* **EXERCISE DIRECTIONS**: Nothing but the lines below from the one with "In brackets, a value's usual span" through the one with "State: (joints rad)" should be output, each exactly as given, and no pictures.

* **DATA RECORDS**:
========

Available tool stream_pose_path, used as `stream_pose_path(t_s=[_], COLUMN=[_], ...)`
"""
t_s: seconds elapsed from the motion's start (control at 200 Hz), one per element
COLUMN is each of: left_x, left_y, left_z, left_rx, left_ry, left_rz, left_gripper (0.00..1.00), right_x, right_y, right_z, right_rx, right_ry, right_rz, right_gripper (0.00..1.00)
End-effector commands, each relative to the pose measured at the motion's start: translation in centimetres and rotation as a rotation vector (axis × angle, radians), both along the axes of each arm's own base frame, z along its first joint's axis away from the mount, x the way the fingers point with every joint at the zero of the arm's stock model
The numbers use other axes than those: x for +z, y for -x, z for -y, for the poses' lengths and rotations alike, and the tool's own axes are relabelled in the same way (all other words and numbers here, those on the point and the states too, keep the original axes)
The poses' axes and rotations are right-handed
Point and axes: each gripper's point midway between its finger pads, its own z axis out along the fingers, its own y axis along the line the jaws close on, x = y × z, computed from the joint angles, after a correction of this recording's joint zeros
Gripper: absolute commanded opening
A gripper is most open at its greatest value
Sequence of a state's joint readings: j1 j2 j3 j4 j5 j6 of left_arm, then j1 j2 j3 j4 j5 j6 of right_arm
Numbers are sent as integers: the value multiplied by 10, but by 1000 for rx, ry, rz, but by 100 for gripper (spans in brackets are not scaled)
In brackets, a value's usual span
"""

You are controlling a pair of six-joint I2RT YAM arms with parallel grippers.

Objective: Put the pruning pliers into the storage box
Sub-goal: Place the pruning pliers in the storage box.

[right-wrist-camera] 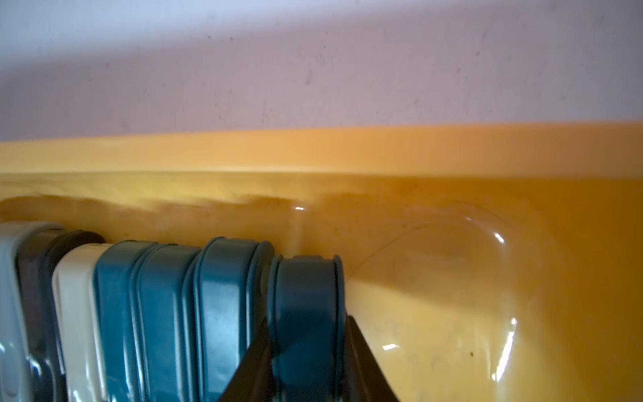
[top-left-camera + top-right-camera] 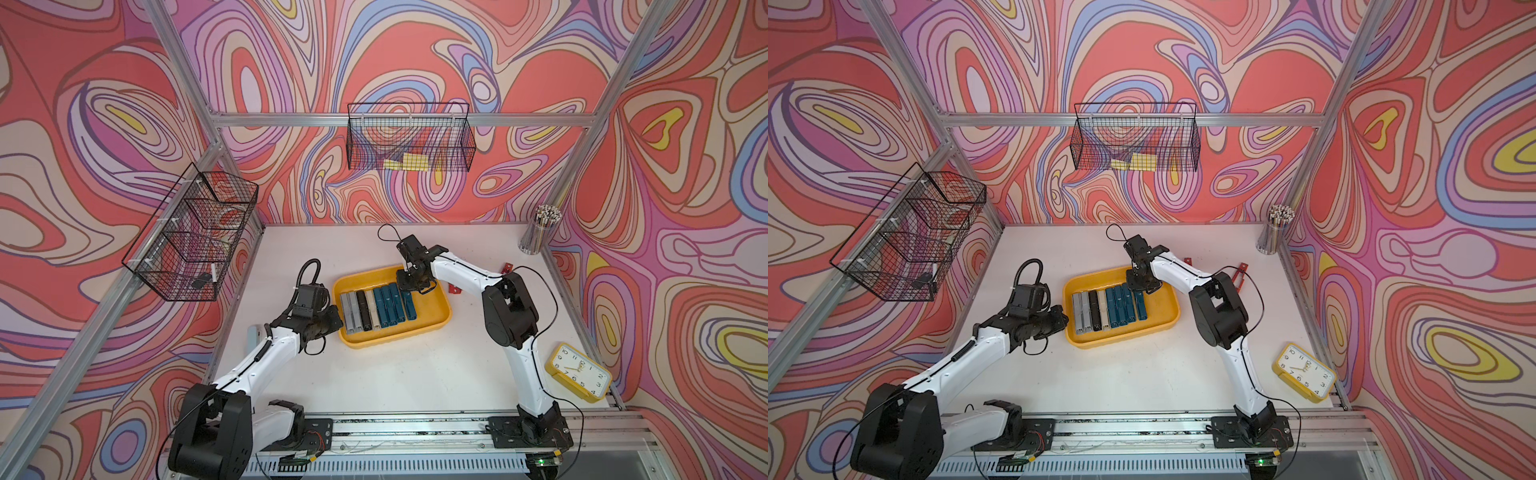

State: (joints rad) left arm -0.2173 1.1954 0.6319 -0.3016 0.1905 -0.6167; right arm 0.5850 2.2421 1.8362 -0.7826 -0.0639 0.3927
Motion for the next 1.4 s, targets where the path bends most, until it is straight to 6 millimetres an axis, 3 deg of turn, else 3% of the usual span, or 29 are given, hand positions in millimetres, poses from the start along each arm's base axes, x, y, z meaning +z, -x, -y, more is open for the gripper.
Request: stream_pose_path(t_s=[0.0,0.536,0.736,0.841,1.132,1.397], left_x=[-6,-5,-5,-4,-5,-5], left_y=[7,5,5,5,5,6], left_z=[3,5,4,4,3,3], left_rx=[-20,-22,-21,-21,-20,-19], left_ry=[8,12,7,5,5,5], left_rz=[-18,-15,-15,-16,-20,-21], left_gripper=[3,3,3,3,3,3], right_x=[-4,-19,-22,-21,-14,11], right_y=[-2,0,1,0,1,-3], right_z=[0,-8,-5,-5,-4,2], right_rx=[-6,7,5,5,3,-10], right_ry=[25,18,29,31,26,30], right_rz=[6,-23,-28,-22,-5,51], right_gripper=[22,26,50,55,56,54])
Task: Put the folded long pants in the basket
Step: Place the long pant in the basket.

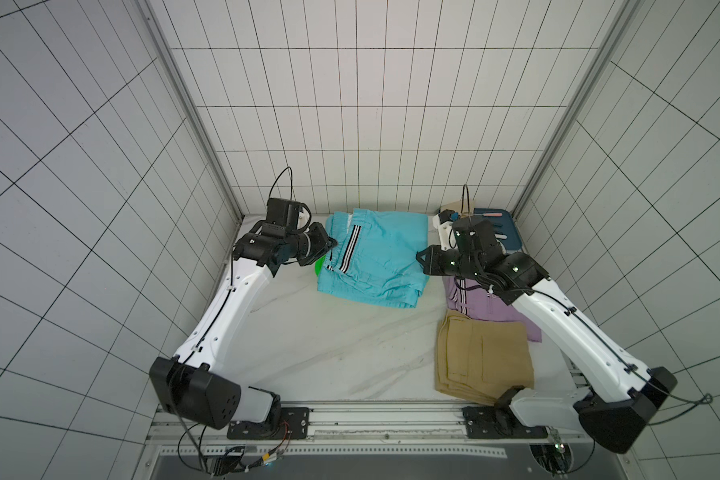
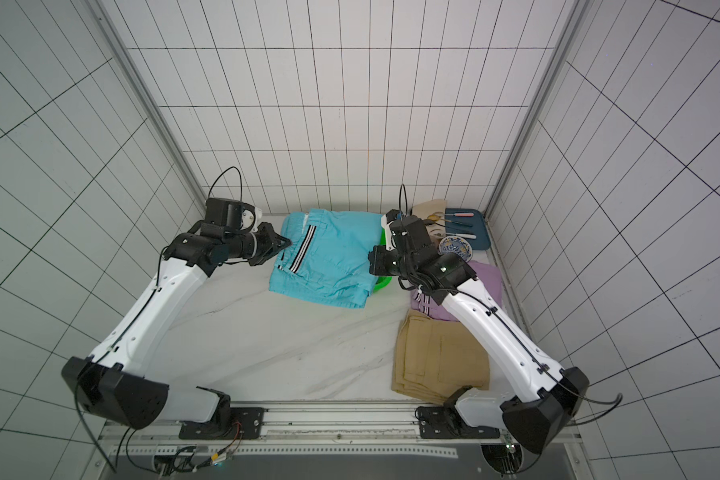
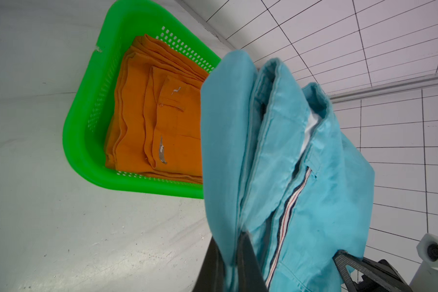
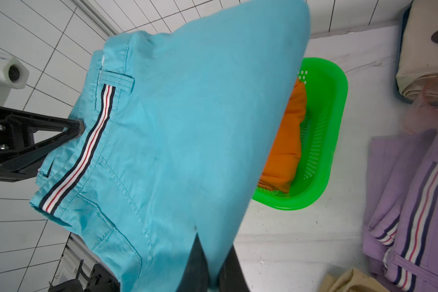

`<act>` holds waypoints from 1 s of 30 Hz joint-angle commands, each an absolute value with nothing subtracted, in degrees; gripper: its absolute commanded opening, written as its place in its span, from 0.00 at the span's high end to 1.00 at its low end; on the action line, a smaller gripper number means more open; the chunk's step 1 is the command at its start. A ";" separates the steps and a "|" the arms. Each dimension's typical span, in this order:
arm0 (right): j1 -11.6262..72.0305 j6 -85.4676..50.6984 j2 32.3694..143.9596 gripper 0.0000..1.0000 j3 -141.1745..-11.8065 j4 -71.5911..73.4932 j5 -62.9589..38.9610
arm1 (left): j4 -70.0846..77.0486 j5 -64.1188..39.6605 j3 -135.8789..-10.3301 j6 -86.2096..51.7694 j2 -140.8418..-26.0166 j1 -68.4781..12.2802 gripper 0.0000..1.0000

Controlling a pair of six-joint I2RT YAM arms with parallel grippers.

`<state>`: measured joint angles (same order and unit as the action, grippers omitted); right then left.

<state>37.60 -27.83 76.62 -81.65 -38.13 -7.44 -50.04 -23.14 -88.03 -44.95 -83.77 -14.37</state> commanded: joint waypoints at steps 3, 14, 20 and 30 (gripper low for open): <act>30.83 -22.42 84.11 1.00 -85.78 -34.98 -9.35 | -46.84 -20.26 -92.18 -43.69 -91.78 -13.40 1.00; 22.55 -18.37 101.99 1.00 -92.55 -31.82 -10.98 | -44.85 -21.80 -103.49 -41.40 -111.31 -11.82 1.00; 22.24 -18.81 109.76 1.00 -96.57 -31.29 -13.78 | -42.56 -20.74 -102.74 -41.48 -115.38 -11.02 1.00; 22.41 -17.31 117.66 1.00 -99.61 -32.83 -11.09 | -40.57 -24.87 -103.06 -40.59 -120.54 -6.84 1.00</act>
<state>24.08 -18.59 116.31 -96.60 -31.09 -16.78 -42.87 -27.11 -101.86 -41.91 -119.94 -9.96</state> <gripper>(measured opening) 0.070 0.089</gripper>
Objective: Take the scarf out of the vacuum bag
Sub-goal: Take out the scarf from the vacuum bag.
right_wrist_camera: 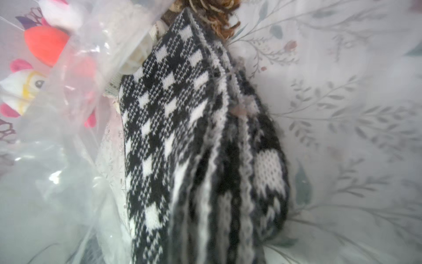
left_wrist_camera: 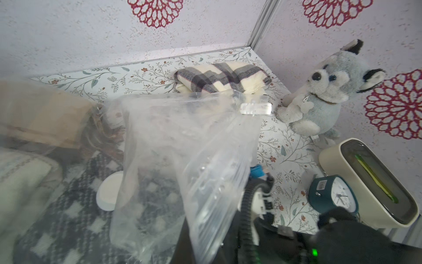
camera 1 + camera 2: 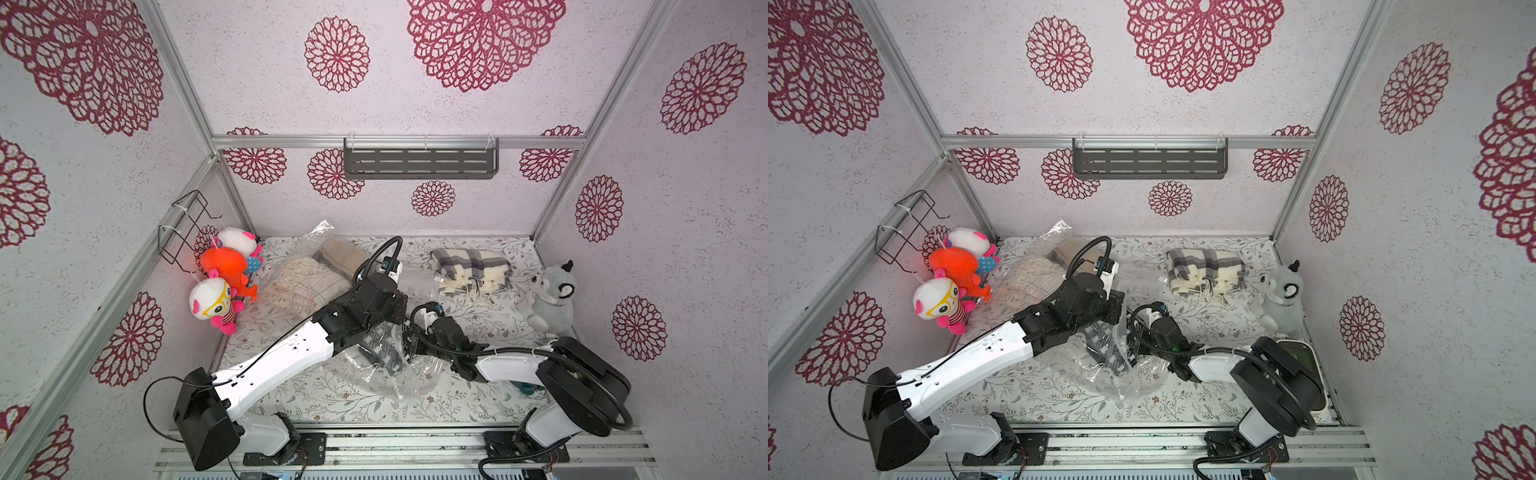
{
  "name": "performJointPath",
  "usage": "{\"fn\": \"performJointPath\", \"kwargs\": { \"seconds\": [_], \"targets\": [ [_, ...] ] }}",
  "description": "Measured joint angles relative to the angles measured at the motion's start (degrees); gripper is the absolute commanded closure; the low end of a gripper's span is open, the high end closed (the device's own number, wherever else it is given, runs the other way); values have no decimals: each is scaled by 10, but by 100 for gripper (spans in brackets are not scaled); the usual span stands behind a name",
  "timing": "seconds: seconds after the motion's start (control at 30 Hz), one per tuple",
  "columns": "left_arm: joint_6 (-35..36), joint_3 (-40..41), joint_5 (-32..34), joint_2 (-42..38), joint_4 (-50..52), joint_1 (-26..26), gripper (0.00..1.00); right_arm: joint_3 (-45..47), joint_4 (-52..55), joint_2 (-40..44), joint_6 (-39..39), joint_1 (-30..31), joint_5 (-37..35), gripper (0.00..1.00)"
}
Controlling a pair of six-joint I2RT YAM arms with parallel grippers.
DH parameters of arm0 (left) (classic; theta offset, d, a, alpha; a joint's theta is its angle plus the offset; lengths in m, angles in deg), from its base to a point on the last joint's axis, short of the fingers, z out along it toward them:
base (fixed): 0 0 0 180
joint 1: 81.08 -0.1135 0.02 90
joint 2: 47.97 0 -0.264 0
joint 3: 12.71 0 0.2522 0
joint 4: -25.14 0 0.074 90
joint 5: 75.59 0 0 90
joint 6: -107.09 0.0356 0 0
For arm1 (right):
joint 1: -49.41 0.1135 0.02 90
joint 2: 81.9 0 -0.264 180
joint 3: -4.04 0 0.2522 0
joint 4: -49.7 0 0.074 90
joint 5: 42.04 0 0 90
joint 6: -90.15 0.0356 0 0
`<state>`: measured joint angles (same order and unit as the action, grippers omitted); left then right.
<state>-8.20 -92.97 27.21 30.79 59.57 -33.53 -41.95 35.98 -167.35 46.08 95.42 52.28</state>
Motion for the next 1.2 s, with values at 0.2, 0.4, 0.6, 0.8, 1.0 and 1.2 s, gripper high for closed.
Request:
{"fn": "performJointPath", "kwargs": {
  "seconds": [0.2,0.4,0.6,0.8,1.0,1.2],
  "targets": [
    [0,18,-1,16,-20,-17,100,0,134,76,-61,-59,23,100],
    [-2,16,-7,67,-52,-37,100,0,252,160,-105,-99,51,100],
    [-3,6,2,134,-73,-41,100,-14,382,205,-138,-152,46,100],
    [-3,5,6,179,-103,-68,100,-27,491,271,-170,-198,26,100],
    [-2,21,16,183,-132,-75,100,-70,532,171,-212,-263,7,100],
    [3,65,19,164,-154,-82,100,-148,579,79,-275,-285,-28,100]
  ]
}}
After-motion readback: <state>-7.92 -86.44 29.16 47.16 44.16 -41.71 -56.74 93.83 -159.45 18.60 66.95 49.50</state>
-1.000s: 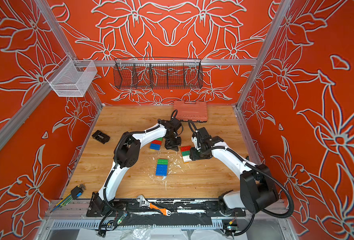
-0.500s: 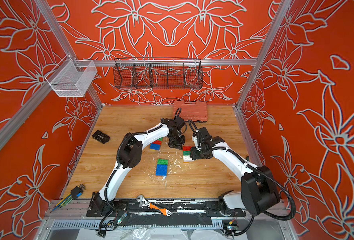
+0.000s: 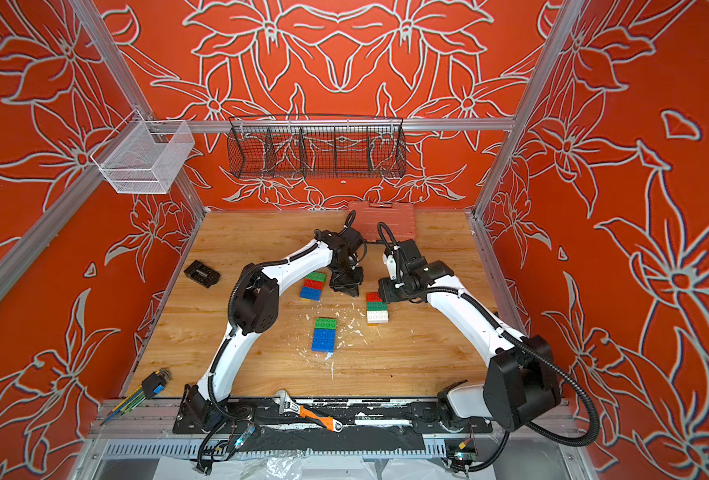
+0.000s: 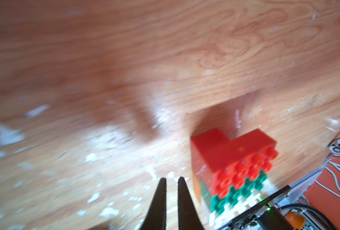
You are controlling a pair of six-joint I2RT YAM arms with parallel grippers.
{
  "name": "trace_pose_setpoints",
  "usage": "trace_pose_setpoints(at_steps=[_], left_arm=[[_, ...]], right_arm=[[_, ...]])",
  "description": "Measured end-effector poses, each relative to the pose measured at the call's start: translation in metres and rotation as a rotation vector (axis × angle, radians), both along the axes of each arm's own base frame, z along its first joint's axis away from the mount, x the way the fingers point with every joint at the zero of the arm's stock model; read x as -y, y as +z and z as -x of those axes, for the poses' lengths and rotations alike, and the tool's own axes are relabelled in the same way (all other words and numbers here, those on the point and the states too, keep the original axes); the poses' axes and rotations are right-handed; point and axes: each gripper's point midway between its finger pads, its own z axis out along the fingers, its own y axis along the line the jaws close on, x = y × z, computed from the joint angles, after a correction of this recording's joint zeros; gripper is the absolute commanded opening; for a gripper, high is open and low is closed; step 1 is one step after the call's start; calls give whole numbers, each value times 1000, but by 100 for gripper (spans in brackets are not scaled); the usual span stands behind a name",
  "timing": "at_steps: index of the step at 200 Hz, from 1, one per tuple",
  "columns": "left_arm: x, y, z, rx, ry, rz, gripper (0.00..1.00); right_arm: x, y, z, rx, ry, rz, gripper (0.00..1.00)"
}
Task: Assemble a rectangle with lego
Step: Adjust the lego brick at the center of the board, then reset both arms
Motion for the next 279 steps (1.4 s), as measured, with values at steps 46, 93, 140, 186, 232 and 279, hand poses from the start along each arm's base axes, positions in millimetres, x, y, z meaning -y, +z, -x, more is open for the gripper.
trace_pose_setpoints(at_steps=[46, 93, 140, 186, 232, 279], left_arm=[[-61, 83, 22, 173, 21, -15, 62], [-200, 157, 14, 537, 280, -56, 88], [-284, 103, 46, 778, 316, -246, 97], [-333, 24, 56, 811, 320, -448, 97], [-349, 11, 36, 931, 345, -466, 97], [-369, 8, 16, 993, 426, -452, 97]], right_arm=[[17, 11, -20, 103, -28, 100, 93], [64, 53, -45, 554, -117, 197, 98], [112, 34, -45, 724, -253, 293, 98], [136, -24, -39, 701, -321, 349, 98], [160, -63, -49, 658, -398, 334, 98], [159, -73, -58, 677, -401, 278, 98]])
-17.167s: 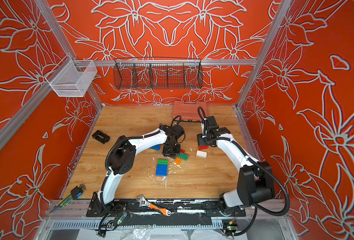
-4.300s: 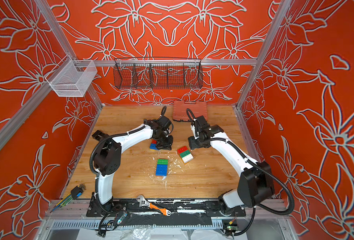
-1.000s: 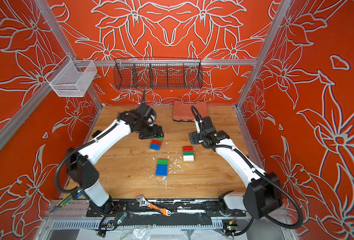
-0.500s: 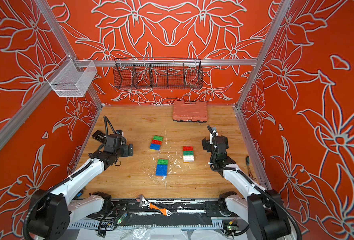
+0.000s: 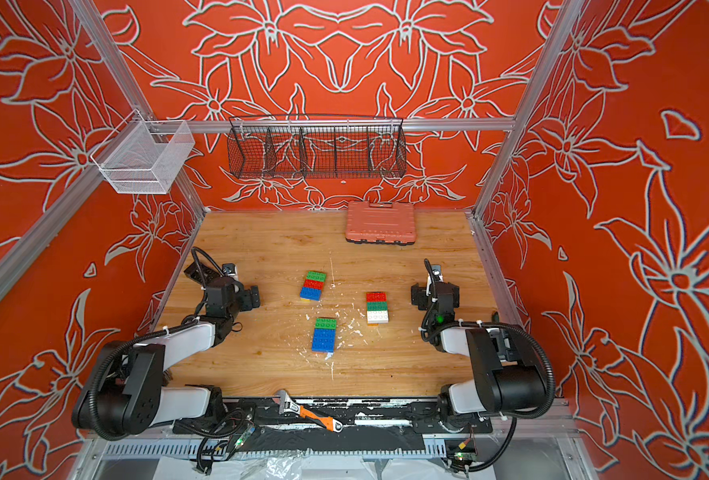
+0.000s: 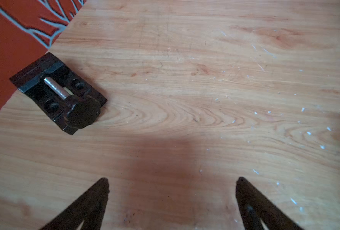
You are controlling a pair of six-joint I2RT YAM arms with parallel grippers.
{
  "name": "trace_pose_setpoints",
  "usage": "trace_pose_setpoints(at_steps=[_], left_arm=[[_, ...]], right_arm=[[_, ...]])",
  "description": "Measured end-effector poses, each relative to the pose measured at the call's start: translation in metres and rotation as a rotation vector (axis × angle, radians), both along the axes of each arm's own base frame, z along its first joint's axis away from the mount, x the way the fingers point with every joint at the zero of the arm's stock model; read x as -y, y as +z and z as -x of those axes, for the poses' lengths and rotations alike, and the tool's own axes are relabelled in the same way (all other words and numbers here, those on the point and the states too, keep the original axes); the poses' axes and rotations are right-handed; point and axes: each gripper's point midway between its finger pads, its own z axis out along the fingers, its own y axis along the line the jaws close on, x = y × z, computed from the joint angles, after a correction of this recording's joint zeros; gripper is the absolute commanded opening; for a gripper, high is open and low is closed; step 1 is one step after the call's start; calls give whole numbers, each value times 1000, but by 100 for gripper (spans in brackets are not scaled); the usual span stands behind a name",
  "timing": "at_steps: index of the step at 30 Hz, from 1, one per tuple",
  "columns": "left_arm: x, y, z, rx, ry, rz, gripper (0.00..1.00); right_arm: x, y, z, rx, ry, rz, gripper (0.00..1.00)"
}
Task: Assemble a rectangle with lego
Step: Reset both arms
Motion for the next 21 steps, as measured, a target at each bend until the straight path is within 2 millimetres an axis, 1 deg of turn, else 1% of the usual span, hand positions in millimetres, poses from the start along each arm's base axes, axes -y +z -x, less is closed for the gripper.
trace_pose_setpoints(at_steps=[7, 21], left_arm=[[2, 7, -6, 46, -12, 12, 97], [4, 10, -9, 61, -24, 26, 97]], right_arm=[[1, 3, -2, 13, 7, -26, 98], [-1, 3, -3, 14, 17, -34, 98]])
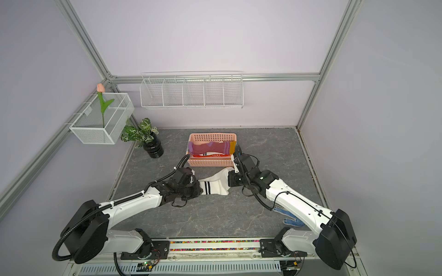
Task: Place the socks together as a pair
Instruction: Pick up the sock from the center of the board, then place the sock in the sock.
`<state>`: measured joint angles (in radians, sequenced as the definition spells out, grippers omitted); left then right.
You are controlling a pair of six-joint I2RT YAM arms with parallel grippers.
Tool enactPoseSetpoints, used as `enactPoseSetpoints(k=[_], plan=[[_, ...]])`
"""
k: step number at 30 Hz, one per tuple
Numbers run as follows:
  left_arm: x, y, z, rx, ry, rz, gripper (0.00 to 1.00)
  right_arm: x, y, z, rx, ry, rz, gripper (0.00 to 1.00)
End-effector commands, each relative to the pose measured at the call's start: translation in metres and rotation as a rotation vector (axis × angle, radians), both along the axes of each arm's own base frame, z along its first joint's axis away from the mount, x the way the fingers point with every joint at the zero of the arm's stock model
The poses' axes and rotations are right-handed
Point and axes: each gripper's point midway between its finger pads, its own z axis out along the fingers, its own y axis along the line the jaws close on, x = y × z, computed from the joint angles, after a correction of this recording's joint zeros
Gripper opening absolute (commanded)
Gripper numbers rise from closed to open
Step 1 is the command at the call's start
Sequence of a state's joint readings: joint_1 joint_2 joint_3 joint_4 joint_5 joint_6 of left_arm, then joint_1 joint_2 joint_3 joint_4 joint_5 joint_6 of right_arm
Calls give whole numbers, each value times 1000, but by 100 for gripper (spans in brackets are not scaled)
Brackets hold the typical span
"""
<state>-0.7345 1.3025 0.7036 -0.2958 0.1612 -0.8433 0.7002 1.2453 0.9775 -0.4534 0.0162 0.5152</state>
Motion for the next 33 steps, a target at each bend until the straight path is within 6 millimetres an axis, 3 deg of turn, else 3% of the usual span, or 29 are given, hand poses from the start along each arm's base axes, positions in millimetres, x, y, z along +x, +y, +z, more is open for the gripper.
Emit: enactPoseSetpoints(k=[1,6,16,27,33], plan=[[3,11,14,55,-23,32,0,14,-6,6,-18,-35,-14,7],[7,27,17,140,-51,57,0,33,-6,-1,-16,-29,-29,7],[25,63,4,205,-50,102,0,69,1,-36,-29,33,-45,7],[27,57,0,224,-36,37,0,81,-3,-54,-71,79,-46,7],[29,56,12,215,-54,42,0,83,-14,-53,-76,83,-65,7]])
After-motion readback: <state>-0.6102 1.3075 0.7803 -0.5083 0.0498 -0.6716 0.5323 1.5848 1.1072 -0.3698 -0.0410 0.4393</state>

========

* **SOLUTION BELOW**:
In brackets, a value's usual span
"""

You are controlling a pair of six-joint I2RT YAM arms with parallel grippers.

Objective: Put the pruning pliers into the storage box
Sub-goal: Place the pruning pliers in the storage box.

[right-wrist-camera] 
[top-left-camera + top-right-camera] 

State: (joints rad) left arm -0.2173 1.1954 0.6319 -0.3016 0.1905 -0.6167; right arm 0.5850 2.2421 1.8362 -0.7826 -0.0639 0.3927

For this exercise, nothing further remains to be done.